**Instructions to follow**: Identify each line below that contains the word "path", and copy it out.

**Given information**:

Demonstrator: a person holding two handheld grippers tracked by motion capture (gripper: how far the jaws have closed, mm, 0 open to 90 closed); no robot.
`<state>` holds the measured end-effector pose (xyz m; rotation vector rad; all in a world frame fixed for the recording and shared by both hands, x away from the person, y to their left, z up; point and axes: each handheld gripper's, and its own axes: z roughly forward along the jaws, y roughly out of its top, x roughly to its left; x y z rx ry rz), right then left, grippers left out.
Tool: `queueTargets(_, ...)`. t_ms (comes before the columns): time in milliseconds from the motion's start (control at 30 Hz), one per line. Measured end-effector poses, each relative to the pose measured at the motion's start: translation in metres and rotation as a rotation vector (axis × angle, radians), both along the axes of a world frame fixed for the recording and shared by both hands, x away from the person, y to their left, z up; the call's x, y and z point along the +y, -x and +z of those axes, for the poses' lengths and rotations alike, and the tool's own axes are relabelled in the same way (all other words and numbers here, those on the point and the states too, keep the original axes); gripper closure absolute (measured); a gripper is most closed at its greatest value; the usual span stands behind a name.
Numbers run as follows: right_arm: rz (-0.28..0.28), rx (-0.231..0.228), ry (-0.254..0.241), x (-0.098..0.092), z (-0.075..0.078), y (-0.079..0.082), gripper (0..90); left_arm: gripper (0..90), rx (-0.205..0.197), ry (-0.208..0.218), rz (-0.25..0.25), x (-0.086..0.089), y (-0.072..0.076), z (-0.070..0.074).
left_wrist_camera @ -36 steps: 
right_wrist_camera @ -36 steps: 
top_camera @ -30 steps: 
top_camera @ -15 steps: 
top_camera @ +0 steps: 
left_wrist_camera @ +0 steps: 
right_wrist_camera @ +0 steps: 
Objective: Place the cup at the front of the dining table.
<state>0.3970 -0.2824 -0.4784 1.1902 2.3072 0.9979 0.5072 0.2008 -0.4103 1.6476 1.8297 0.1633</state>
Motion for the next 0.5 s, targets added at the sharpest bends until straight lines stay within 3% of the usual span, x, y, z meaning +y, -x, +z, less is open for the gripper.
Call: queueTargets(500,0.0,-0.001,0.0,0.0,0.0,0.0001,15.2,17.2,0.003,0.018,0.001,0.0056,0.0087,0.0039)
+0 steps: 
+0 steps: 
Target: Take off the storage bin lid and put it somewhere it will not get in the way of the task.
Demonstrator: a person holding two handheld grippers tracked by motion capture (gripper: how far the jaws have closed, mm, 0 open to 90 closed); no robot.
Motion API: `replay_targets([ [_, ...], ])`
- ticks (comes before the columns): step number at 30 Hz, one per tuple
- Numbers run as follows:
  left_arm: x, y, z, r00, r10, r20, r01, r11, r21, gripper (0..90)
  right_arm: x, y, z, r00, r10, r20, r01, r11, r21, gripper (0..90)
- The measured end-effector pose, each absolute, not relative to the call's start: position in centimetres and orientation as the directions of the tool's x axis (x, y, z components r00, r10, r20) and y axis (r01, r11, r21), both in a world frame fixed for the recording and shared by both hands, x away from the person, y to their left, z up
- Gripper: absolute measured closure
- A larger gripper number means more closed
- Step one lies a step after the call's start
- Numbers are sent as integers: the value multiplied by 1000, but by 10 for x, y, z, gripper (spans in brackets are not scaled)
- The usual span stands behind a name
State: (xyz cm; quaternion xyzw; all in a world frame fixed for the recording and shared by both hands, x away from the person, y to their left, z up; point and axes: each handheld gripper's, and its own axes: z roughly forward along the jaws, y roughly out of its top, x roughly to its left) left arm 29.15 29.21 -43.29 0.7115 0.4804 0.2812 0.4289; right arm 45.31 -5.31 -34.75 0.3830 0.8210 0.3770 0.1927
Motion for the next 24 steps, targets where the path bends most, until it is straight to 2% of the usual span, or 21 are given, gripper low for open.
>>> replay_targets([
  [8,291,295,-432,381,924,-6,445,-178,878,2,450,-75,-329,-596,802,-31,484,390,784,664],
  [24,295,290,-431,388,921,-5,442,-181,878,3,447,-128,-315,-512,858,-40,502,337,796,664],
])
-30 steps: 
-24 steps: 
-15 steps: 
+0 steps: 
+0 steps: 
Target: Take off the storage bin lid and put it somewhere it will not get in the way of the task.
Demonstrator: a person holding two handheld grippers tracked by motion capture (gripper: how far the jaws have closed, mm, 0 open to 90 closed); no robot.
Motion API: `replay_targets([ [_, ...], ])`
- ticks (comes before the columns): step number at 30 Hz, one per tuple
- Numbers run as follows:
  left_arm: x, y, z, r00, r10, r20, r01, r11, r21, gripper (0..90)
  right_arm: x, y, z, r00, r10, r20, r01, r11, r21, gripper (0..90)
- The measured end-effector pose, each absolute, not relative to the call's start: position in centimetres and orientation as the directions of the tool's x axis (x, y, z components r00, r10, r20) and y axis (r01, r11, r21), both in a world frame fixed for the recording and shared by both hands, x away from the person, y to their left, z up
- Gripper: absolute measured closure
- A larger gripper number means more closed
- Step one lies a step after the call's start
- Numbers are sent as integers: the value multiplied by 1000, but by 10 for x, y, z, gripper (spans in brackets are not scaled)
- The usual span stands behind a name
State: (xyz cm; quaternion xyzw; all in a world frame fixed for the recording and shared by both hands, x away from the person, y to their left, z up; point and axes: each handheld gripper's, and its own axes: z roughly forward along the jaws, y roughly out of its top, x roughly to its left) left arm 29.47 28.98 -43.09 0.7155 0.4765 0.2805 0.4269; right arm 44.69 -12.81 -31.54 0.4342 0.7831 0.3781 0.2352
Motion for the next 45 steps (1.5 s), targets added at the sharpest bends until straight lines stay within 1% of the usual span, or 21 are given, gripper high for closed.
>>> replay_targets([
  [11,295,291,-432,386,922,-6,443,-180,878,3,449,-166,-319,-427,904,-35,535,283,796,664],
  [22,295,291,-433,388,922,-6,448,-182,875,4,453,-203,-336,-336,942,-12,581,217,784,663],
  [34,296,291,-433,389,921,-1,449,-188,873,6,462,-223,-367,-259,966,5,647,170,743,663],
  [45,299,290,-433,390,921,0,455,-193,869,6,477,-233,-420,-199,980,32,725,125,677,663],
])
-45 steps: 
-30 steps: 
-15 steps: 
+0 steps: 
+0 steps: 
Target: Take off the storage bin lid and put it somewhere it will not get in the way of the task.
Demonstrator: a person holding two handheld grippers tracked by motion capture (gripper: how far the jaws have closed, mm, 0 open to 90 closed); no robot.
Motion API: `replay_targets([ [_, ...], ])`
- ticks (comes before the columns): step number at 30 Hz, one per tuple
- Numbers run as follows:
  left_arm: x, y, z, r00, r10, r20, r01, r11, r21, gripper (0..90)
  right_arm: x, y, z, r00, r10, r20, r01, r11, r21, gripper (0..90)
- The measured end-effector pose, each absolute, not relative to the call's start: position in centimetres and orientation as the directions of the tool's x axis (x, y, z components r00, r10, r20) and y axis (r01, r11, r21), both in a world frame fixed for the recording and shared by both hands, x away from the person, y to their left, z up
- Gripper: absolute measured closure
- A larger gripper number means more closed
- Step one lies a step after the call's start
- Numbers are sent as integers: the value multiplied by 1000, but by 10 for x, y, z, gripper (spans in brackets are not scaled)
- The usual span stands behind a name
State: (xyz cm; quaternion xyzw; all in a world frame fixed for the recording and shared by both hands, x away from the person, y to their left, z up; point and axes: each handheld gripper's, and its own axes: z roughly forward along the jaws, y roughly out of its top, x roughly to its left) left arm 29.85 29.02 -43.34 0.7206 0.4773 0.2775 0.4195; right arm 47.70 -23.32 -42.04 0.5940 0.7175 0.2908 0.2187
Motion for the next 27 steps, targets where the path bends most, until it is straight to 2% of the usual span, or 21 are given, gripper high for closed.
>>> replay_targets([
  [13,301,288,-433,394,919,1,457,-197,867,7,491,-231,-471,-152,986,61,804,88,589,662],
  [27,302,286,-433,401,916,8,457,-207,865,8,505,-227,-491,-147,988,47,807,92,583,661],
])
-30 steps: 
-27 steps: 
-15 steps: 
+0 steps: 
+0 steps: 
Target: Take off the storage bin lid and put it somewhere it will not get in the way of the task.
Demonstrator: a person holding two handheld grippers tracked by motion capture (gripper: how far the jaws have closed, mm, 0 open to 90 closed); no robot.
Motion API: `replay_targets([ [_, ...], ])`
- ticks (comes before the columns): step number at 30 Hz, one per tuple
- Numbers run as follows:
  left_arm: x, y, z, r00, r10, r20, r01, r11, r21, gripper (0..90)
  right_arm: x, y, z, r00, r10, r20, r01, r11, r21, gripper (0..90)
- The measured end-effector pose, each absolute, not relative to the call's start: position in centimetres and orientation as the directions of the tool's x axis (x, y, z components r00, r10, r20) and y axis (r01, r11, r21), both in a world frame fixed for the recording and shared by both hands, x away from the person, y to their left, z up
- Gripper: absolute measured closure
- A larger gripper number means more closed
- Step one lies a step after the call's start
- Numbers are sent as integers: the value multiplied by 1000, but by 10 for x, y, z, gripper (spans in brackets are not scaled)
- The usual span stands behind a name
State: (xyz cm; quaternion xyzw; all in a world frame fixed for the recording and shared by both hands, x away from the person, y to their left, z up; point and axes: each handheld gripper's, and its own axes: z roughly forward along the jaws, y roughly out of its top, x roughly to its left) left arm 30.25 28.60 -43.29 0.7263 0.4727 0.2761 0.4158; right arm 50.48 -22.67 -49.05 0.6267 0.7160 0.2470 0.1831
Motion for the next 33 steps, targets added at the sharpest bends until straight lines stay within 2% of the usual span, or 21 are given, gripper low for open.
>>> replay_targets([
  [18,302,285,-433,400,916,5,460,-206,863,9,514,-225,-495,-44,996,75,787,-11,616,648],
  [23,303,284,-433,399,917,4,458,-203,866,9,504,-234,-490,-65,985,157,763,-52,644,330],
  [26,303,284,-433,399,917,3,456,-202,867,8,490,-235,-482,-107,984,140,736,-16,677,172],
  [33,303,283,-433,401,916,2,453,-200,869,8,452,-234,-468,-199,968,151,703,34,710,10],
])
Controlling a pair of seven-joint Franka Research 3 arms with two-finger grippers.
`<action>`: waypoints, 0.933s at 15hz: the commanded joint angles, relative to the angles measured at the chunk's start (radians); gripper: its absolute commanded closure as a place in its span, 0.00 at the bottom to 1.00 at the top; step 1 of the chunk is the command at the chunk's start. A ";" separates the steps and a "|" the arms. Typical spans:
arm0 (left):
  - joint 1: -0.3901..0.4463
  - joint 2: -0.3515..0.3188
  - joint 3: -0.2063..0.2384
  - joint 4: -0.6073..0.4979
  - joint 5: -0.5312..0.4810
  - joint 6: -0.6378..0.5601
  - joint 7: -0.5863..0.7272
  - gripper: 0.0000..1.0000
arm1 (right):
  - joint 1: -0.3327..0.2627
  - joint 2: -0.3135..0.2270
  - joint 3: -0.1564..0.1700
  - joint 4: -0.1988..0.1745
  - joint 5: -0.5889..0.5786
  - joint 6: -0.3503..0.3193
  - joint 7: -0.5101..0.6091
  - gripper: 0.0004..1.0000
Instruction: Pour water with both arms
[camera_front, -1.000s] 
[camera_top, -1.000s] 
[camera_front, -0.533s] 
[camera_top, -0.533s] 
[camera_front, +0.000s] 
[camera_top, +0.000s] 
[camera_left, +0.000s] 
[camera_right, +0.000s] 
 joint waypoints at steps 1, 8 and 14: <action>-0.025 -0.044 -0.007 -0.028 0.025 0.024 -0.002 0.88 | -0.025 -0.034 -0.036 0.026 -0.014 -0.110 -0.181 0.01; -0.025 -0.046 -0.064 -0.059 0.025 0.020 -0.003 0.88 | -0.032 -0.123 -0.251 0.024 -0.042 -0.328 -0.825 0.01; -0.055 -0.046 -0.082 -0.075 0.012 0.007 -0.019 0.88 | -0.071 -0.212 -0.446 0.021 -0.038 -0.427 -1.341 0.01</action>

**Response to the exercise**:
Motion for the next 24 steps, targets where the path bends most, until it is straight to 2% of the usual span, or 21 are given, gripper low for open.
Motion for the next 27 steps, targets where the path bends most, until it is straight to 2% of the usual span, or 21 are given, gripper high for closed.

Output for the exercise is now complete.